ZhikangNiu commented 4 days ago

@Quentin1168 Based on my experimental results, I do not recommend using the LibriTTS-R dataset; instead, I suggest using the LibriTTS dataset.

Quentin1168 commented 4 days ago

@Quentin1168 Based on my experimental results, I do not recommend using the LibriTTS-R dataset; instead, I suggest using the LibriTTS dataset.

I thought the R one would have clearer speech. May I ask why? Just wanted to understand.

Quentin1168 commented 4 days ago

I'm by no means an expert and it may be best to hear from the project authors, whom I'm sure will also chime in. This model from my reading requires quite a bit of training initially, particularly if you're not finetuning. As someone who's also interested in training from scratch, I'm interested how you get on with this. Issue #509 is where I got a lot of the info on the amount of training required. Hope this helps a bit.

Hey, since you are interested in the progress, here is how it is going at 280k updates.

https://voca.ro/1iQKdblP7fM4

It's a bit better from the one at 200k updates, but still a bit jumbly and a lot of repeated words. I think it does better at very short sentences.

ZhikangNiu commented 4 days ago

@Quentin1168 Based on my experimental results, I do not recommend using the LibriTTS-R dataset; instead, I suggest using the LibriTTS dataset.

I thought the R one would have clearer speech. May I ask why? Just wanted to understand.
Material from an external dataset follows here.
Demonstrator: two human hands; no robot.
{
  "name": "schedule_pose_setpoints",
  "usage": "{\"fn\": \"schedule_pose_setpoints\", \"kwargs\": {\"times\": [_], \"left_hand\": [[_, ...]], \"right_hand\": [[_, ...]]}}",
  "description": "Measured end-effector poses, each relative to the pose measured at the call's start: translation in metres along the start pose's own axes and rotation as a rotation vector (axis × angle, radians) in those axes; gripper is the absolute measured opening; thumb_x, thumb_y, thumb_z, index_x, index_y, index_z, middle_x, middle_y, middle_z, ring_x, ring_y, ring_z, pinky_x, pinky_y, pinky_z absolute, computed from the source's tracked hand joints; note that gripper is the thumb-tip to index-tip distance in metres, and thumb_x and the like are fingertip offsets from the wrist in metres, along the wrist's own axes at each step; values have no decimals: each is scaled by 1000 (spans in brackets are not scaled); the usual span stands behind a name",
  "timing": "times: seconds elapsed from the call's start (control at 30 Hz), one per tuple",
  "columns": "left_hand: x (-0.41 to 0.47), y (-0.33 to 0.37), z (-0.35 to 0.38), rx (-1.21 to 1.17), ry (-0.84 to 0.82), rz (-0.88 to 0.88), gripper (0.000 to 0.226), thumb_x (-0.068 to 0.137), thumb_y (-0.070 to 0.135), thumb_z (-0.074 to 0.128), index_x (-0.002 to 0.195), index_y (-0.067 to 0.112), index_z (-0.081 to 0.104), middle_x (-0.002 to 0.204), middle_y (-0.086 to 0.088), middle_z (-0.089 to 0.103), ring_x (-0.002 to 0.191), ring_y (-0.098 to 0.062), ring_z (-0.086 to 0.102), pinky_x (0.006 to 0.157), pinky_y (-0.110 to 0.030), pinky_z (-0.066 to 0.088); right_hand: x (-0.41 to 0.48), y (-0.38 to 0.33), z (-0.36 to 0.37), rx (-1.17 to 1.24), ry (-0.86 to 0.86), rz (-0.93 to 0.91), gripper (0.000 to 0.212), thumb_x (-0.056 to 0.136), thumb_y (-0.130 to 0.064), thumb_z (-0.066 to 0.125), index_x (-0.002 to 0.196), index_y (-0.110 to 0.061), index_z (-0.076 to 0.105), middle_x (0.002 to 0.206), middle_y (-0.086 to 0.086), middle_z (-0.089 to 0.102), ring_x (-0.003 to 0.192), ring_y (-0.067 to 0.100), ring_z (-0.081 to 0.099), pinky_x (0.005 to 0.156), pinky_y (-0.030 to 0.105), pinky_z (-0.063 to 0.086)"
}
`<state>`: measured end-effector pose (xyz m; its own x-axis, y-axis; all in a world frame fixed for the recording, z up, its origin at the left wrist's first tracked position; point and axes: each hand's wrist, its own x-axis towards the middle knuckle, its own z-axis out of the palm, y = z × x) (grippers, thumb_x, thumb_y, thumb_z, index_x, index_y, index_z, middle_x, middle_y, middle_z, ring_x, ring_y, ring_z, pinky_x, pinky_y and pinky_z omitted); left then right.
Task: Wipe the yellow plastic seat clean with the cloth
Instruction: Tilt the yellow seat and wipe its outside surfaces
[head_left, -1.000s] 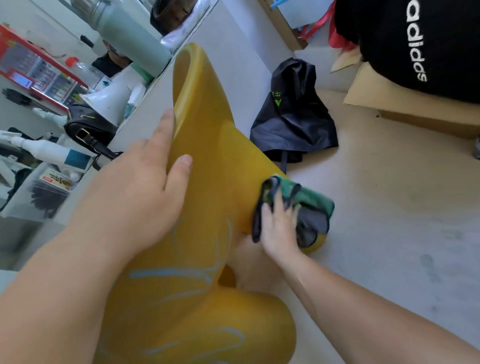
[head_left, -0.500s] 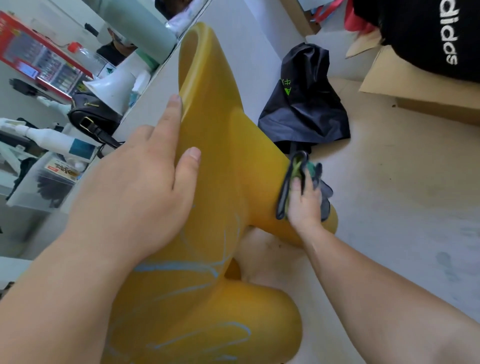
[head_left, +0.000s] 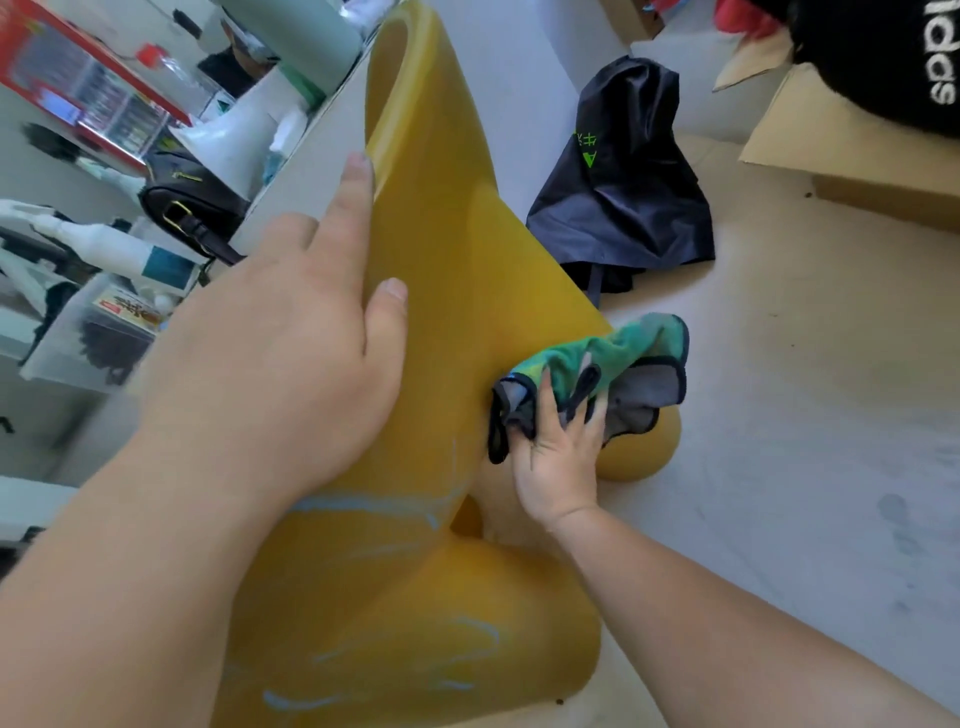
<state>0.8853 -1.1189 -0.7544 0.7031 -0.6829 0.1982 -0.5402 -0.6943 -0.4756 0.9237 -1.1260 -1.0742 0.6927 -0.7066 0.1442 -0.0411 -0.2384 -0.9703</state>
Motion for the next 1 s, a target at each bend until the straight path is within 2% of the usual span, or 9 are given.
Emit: {"fn": "schedule_pose_setpoints", "kwargs": {"times": [0.17, 0.27, 0.37, 0.5, 0.57, 0.67, 0.73, 0.87, 1.0], "left_hand": [[0, -2, -2, -39, -23, -1, 68, 96, 48, 28, 156, 37, 0, 115, 0, 44, 105, -31, 50, 70, -37, 29], [-1, -2, -3, -75, -26, -5, 67, 96, 46, 30, 156, 39, 0, 127, -3, 46, 114, -31, 48, 72, -36, 28], [0, -2, -1, -52, -6, 8, 66, 98, 44, 30, 156, 38, -1, 126, -5, 46, 110, -33, 50, 71, -36, 28], [0, -4, 2, -22, 29, 13, 67, 97, 43, 30, 156, 36, -1, 116, -7, 46, 95, -33, 50, 65, -38, 30], [-1, -2, 3, -24, 49, 8, 67, 97, 43, 31, 157, 35, 1, 111, -7, 44, 92, -34, 49, 66, -38, 31], [1, 3, 4, -28, 26, -27, 69, 96, 41, 33, 157, 35, 2, 107, -5, 40, 90, -34, 46, 67, -39, 32], [2, 4, 3, 4, 11, -35, 69, 95, 41, 33, 157, 36, 2, 113, -8, 44, 92, -37, 49, 65, -38, 30], [0, 5, -1, -30, -28, -60, 66, 96, 41, 27, 157, 37, 4, 116, -7, 47, 95, -37, 50, 67, -39, 32], [0, 3, -4, -175, -50, -57, 67, 92, 42, 27, 156, 41, 6, 109, -1, 47, 97, -23, 45, 73, -36, 30]], "right_hand": [[-3, 75, -8, 85, -125, 403, 79, 96, -55, 31, 160, -13, 13, 167, 22, 2, 152, 43, -2, 125, 49, 3], [6, 63, -14, 159, -103, 526, 67, 106, -36, 36, 160, -9, 8, 165, 26, 3, 152, 43, -3, 124, 50, 4], [12, 10, -13, 174, -40, 402, 76, 96, -46, 30, 160, -8, 11, 165, 26, -4, 152, 40, -12, 124, 48, -2], [24, -51, -13, 182, 120, 60, 71, 97, -55, 28, 160, -24, 13, 161, -8, -21, 153, 34, -17, 124, 44, -6], [34, -56, -16, 218, 189, -44, 60, 99, -50, 30, 156, -36, 16, 163, -11, -6, 154, 36, -5, 124, 45, -2], [48, -28, -18, 232, 232, -31, 57, 99, -46, 35, 154, -29, 36, 163, 10, 27, 151, 39, 18, 120, 45, 13], [57, 6, -20, 251, 252, 149, 60, 99, -46, 34, 150, -16, 45, 157, 24, 36, 146, 43, 29, 120, 49, 22], [62, 73, -30, 327, 54, 785, 55, 108, -48, 20, 158, -26, 25, 166, 13, 20, 151, 40, 17, 123, 50, 12], [56, 42, -30, 332, 62, 743, 52, 108, -45, 21, 158, -30, 25, 165, 15, 23, 151, 39, 15, 123, 50, 10]]}}
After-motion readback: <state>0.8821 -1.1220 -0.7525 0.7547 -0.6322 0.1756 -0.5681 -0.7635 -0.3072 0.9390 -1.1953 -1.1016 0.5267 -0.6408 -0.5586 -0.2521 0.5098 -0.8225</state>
Enhanced audio may sound better to the human ear, but it may be detrimental to the model. The results I obtained using LibriTTS-R were quite poor in WER and SIM

leoiania commented 3 days ago

Thank you @Quentin1168 for sharing your results. Can I ask you how long did it take for you to get to 280k updates on a A100 SXM 80 GB vram ? It may be a useful information

ZhikangNiu commented 3 days ago

H1008 Libritts all train datasets and F5 small update 300k steps will need 24hours,so the time will double if a1008发自我的 iPhone在 2024年11月30日,07:07,Leonardo Iania @.***> 写道: Thank you @Quentin1168 for sharing your results. Can I ask you how long did it take for you to get to 280k updates on a A100 SXM 80 GB vram ? It may be a useful information

—Reply to this email directly, view it on GitHub, or unsubscribe.You are receiving this because you commented.Message ID: @.***>

Quentin1168 commented 1 day ago

If with the latest version check the readme for training, simply leverage Hydra config yamls

Otherwise in the older version, is to change the hyperparams in train.py, we have mentioned small model config in our paper, and you can also find in under scripts/ the file including model params

Here's an update. I switched to the small model and have been training with the same parameters and cfg_strength = 3.0 (modified in utils_infer)

Here is the loss graph:

image

Here are some samples of the same sentence above:

https://voca.ro/1mBNluWVXkki https://voca.ro/1iahPbxu1vcr

I'll probably follow Zhikang's suggestion of using the normal LibriTTS but I have limited resources with using this hardware. Should I wait it out a bit more or just stop and retrain with normal LibriTTS later?

Edit: Here are some examples using samples from the dataset:

Ref: https://voca.ro/1CSkqi5GgpxJ Gen: https://voca.ro/1nkJB7ccZFWh

The samples from the dataset seem to do pretty well, but they are short sentences. The model seems to also do well on short sentences in general, but bricks on longer sentences (2 or more phrases).